In the past, the average utility cost for DCR rinks was $142,000 per facility. The new ceilings will reduce the overall refrigeration load by 25 to 40 percent. Additional benefits of the Low-E ceilings include increasing the rinks lighting foot candle by 25 percent and improving skating conditions by reducing condensation problems.
“Massachusetts is leading the clean energy revolution because of energy efficient investments like these that lower energy costs, reduce energy use and are good for the environment,” said DOER Commissioner Sylvia.
The funding for the Low-E ceilings was allocated by the DOER from the American Reinvestment and Recovery Act (ARRA). The design was completed by URS Corp. of Boston through an existing construction contract on January 6, 2012. The project was awarded to Enterprise Equipment Company Inc. of Weymouth in the amount of $442,400. The companies are scheduled to complete the work at all five rinks by mid-April in order to adhere to ARRA grant terms.
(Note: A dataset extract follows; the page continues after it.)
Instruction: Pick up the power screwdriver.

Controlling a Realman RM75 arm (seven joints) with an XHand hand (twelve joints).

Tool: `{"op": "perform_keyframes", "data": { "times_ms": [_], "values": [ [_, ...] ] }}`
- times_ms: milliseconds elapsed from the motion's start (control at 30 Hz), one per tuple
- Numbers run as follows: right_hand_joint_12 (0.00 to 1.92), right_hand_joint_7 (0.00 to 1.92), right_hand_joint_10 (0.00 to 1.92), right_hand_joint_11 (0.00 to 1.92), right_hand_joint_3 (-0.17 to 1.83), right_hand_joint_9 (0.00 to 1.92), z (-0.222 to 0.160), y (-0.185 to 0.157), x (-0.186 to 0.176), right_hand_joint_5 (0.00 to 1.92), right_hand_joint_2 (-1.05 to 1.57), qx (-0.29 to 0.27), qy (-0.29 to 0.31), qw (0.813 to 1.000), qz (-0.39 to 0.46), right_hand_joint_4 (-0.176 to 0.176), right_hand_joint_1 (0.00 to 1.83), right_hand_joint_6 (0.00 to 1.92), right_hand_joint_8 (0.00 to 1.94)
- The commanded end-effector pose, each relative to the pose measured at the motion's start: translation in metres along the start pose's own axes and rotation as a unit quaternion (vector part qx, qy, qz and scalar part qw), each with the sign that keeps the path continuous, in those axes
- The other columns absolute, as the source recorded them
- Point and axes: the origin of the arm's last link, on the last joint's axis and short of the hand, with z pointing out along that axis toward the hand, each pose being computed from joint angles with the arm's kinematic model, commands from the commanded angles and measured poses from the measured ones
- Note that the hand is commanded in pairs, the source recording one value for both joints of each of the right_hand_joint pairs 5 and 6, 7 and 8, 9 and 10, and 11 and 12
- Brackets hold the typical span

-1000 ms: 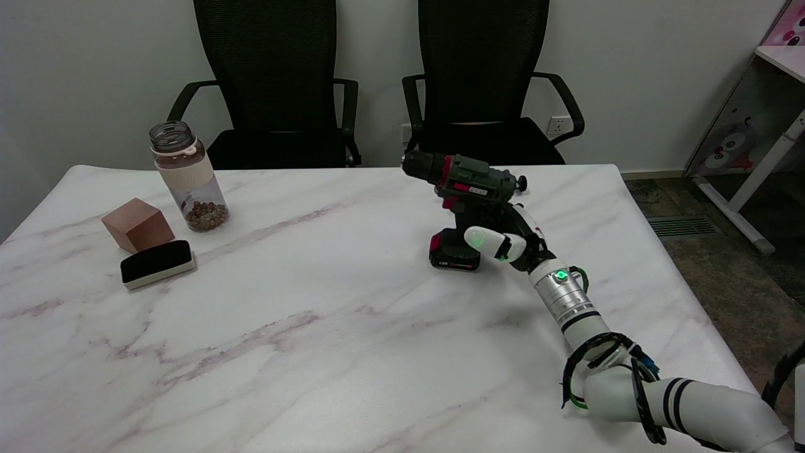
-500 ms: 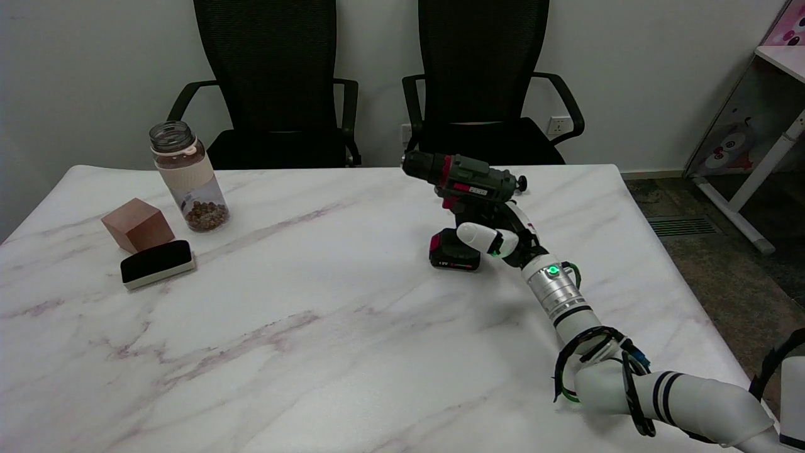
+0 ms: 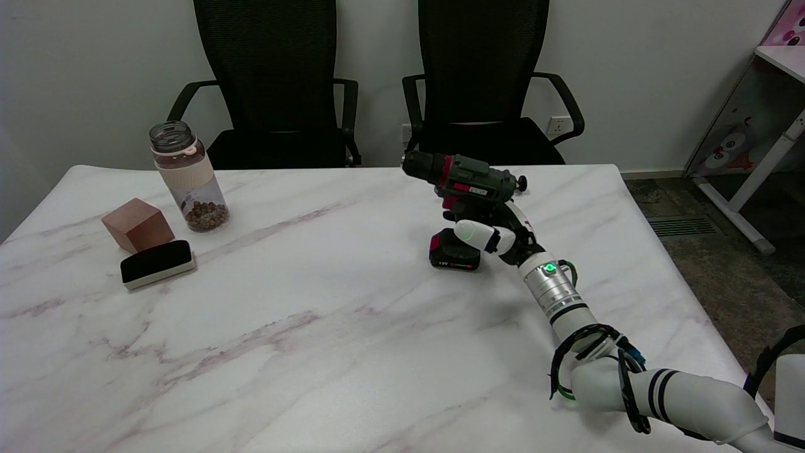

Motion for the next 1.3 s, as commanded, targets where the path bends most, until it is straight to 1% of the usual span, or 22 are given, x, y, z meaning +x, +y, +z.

Rink ceilings generate a significant amount of heat that must be compensated for by the refrigeration system of the rink. The Low-E ceilings include additional insulation and use a polished aluminum surface, which reduces radiant heat emanating from the ceiling to only three percent of its maximum value. The aluminum surface also substantially increases the perceived light level and may allow a decrease in the number of light fixtures, resulting in even greater energy savings.
In addition to the installation of the Low-E ceiling, over the past five years DCR has completed over $250,000 in upgrades and repairs at the rink including improvements to the lobby, concession areas, restrooms and offices. DCR officials have repaired the rink dasher boards, Zamboni and made aesthetic improvements to the building and landscape. Over the next six months, DCR has a number of improvements proposed for the rink including the installation of a new dehumidification system, replacement of the dasher boards, roof repair and a new wireless public announcement system. These rink improvements will enhance the visitor experience at the facility, while reducing operating costs.
“I want to thank the Patrick-Murray Administration for their commitment to improving the Commonwealth’s recreational facilities,” said Senator Sal DiDomenico. “These renovations will make the Emmons Horrigan O’Neil Memorial Rink more energy efficient, improve ice quality for visitors and most importantly, preserve the facility so it may be used and enjoyed by residents of Charlestown for years to come.”
“The installation of these energy efficient roofing systems will result in savings in operational costs and insure the ability to maintain an entire and consistent ice surface,” said Representative Eugene L. O’Flaherty. “For the Charlestown Rink, this is essential work that will go a long way in maintaining and improving not only the physical structure but also the Charlestown Youth Hockey Association as a vibrant organization in the community. I am very grateful to the Patrick-Murray Administration and to DCR Commissioner Lambert for this necessary infusion of capital expenditures. In particular, my thanks to Lieutenant Governor Murray for his personal visit here some months ago and his commitment then to provide the resources necessary to maintain the Charlestown Rink as a vital state resource.”
The skating rink was named in 1983 after Frederick Douglas Emmons, a veteran of World War I, Seaman First Class John Gerald Horrigan and Mathew J. O’Neil.